= WHAT YOU SHOULD DO =
Every record below is to be reproduced exactly.

Dataset excerpts:
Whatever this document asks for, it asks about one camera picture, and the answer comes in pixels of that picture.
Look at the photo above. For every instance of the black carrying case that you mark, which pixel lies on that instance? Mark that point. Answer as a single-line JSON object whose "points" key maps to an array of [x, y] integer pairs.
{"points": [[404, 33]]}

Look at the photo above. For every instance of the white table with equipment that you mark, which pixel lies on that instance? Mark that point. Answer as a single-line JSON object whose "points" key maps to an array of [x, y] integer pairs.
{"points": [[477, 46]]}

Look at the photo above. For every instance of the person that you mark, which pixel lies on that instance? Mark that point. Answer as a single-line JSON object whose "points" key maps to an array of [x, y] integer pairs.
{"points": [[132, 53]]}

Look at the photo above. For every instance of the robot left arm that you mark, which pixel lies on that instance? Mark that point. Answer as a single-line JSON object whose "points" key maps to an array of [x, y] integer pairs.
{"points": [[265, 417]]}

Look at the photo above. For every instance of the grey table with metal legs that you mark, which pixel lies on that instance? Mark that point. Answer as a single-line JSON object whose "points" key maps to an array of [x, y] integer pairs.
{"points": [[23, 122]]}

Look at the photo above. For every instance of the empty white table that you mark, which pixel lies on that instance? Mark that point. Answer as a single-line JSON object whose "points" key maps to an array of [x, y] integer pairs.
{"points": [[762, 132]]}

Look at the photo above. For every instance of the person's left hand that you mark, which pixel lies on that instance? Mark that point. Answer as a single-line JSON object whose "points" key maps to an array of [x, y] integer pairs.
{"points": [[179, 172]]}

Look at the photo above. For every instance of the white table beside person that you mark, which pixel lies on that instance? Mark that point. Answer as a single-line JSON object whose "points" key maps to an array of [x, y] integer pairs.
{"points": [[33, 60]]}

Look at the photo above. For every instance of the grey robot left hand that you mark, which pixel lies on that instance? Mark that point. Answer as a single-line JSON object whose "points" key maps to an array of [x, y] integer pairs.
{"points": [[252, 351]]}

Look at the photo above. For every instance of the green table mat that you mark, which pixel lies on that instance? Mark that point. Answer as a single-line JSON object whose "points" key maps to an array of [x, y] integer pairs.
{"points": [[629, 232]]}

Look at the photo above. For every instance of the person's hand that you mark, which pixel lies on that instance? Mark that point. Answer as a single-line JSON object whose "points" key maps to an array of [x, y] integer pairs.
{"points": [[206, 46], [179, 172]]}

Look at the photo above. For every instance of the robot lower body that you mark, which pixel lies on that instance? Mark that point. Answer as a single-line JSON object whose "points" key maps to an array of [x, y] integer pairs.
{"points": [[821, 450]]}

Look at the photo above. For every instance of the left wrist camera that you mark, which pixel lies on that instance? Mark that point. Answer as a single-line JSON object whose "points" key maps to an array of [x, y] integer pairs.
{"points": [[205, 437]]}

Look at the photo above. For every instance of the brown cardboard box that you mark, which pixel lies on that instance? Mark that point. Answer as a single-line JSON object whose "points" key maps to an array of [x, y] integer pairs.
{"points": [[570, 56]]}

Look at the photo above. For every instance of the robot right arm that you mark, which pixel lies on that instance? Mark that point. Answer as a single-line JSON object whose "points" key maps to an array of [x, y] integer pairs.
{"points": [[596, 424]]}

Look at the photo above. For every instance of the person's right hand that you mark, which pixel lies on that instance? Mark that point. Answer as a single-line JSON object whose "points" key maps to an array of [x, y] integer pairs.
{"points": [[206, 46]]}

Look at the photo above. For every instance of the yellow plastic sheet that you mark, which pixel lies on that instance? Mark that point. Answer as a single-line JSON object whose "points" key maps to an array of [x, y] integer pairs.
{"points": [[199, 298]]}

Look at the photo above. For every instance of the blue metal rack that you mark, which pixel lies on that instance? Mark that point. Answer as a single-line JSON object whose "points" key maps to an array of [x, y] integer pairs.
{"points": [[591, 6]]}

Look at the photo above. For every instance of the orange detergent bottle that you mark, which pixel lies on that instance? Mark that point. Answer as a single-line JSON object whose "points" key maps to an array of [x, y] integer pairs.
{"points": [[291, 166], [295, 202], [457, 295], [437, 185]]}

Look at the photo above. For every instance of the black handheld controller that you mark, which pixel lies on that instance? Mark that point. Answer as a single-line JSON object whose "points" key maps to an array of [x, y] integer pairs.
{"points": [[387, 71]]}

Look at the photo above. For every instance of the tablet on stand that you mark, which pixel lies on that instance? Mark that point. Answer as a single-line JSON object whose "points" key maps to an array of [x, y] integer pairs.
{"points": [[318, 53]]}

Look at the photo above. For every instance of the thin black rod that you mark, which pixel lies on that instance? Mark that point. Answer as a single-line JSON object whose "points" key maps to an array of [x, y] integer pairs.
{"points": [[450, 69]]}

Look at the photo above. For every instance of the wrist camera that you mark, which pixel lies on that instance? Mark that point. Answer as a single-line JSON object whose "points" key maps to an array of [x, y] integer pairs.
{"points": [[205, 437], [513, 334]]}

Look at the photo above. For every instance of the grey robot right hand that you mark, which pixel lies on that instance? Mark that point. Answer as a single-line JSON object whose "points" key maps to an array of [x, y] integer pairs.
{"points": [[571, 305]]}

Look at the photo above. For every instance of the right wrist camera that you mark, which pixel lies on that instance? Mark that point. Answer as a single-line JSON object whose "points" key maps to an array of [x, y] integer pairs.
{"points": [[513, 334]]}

= RESPONSE BOX =
Whatever this document asks for, it asks about one camera picture, and the answer comes in pixels of that picture.
Look at the photo above. For every instance of the black carrying case that you mark, which pixel lies on that instance? Mark that point. Answer as a single-line JSON object whose "points" key maps to an array of [x, y] integer pairs.
{"points": [[404, 33]]}

Look at the photo above. For every instance of the white table with equipment that you mark, which pixel lies on that instance? Mark that point. Answer as a single-line JSON object whose "points" key maps to an array of [x, y] integer pairs.
{"points": [[477, 46]]}

Look at the photo above. For every instance of the person that you mark, which pixel lies on that instance? Mark that point. Answer as a single-line JSON object whose "points" key maps to an array of [x, y] integer pairs.
{"points": [[132, 53]]}

Look at the photo above. For every instance of the robot left arm that you mark, which pixel lies on that instance? Mark that point. Answer as a single-line JSON object whose "points" key maps to an array of [x, y] integer pairs.
{"points": [[265, 417]]}

Look at the photo above. For every instance of the grey table with metal legs that you mark, which pixel lies on that instance? Mark that point. Answer as a single-line JSON object whose "points" key maps to an array of [x, y] integer pairs.
{"points": [[23, 122]]}

Look at the photo above. For every instance of the empty white table that you mark, which pixel lies on that instance? Mark that point. Answer as a single-line JSON object whose "points" key maps to an array of [x, y] integer pairs.
{"points": [[762, 132]]}

Look at the photo above. For every instance of the person's left hand that you mark, which pixel lies on that instance? Mark that point. Answer as a single-line JSON object whose "points" key maps to an array of [x, y] integer pairs.
{"points": [[179, 172]]}

Look at the photo above. For every instance of the white table beside person that you mark, which pixel lies on that instance? Mark that point. Answer as a single-line JSON object whose "points" key maps to an array of [x, y] integer pairs.
{"points": [[33, 60]]}

Look at the photo above. For every instance of the grey robot left hand that you mark, which pixel lies on that instance? Mark that point. Answer as a single-line JSON object whose "points" key maps to an array of [x, y] integer pairs.
{"points": [[252, 351]]}

Look at the photo above. For every instance of the green table mat that you mark, which pixel lies on that instance? Mark that point. Answer as a single-line JSON object whose "points" key maps to an array of [x, y] integer pairs.
{"points": [[629, 232]]}

Look at the photo above. For every instance of the person's hand that you mark, which pixel lies on that instance? Mark that point. Answer as a single-line JSON object whose "points" key maps to an array of [x, y] integer pairs.
{"points": [[206, 46], [179, 172]]}

Look at the photo above. For every instance of the robot lower body that you mark, which pixel lies on that instance? Mark that point. Answer as a single-line JSON object whose "points" key maps to an array of [x, y] integer pairs.
{"points": [[821, 450]]}

Look at the photo above. For every instance of the left wrist camera that you mark, which pixel lies on that instance? Mark that point. Answer as a single-line JSON object whose "points" key maps to an array of [x, y] integer pairs.
{"points": [[205, 437]]}

Look at the photo above. For every instance of the brown cardboard box that you mark, which pixel lies on that instance? Mark that point. Answer as a single-line JSON object whose "points" key maps to an array of [x, y] integer pairs.
{"points": [[570, 56]]}

Look at the photo above. For every instance of the robot right arm that you mark, which pixel lies on that instance? Mark that point. Answer as a single-line JSON object whose "points" key maps to an array of [x, y] integer pairs.
{"points": [[596, 424]]}

Look at the photo above. For every instance of the person's right hand that you mark, which pixel lies on that instance? Mark that point. Answer as a single-line JSON object whose "points" key maps to an array of [x, y] integer pairs.
{"points": [[206, 46]]}

Look at the photo above. For every instance of the yellow plastic sheet that you mark, which pixel lies on that instance? Mark that point. Answer as a single-line JSON object whose "points" key maps to an array of [x, y] integer pairs.
{"points": [[199, 298]]}

Look at the photo above. For every instance of the blue metal rack that you mark, which pixel lies on that instance? Mark that point. Answer as a single-line JSON object whose "points" key maps to an array of [x, y] integer pairs.
{"points": [[591, 6]]}

Look at the photo above. For every instance of the orange detergent bottle that you mark, which pixel lies on that instance? Mark that point. Answer as a single-line JSON object whose "points" key maps to an array of [x, y] integer pairs.
{"points": [[291, 166], [295, 202], [457, 295], [437, 185]]}

Look at the photo above. For every instance of the black handheld controller that you mark, which pixel lies on that instance? Mark that point. Answer as a single-line JSON object whose "points" key maps to an array of [x, y] integer pairs.
{"points": [[387, 71]]}

Look at the photo above. For every instance of the tablet on stand that you mark, which pixel lies on that instance? Mark that point. Answer as a single-line JSON object whose "points" key maps to an array of [x, y] integer pairs.
{"points": [[318, 53]]}

Look at the photo above. For every instance of the thin black rod that you mark, which pixel lies on that instance? Mark that point. Answer as a single-line JSON object whose "points" key maps to an array of [x, y] integer pairs.
{"points": [[450, 69]]}

Look at the photo above. For every instance of the wrist camera that you mark, which pixel lies on that instance? Mark that point. Answer as a single-line JSON object whose "points" key maps to an array of [x, y] integer pairs.
{"points": [[205, 437], [513, 334]]}

Look at the photo above. For every instance of the grey robot right hand that you mark, which pixel lies on that instance? Mark that point. Answer as a single-line JSON object whose "points" key maps to an array of [x, y] integer pairs.
{"points": [[571, 305]]}

Look at the photo above. For every instance of the right wrist camera that you mark, which pixel lies on that instance? Mark that point. Answer as a single-line JSON object whose "points" key maps to an array of [x, y] integer pairs.
{"points": [[513, 334]]}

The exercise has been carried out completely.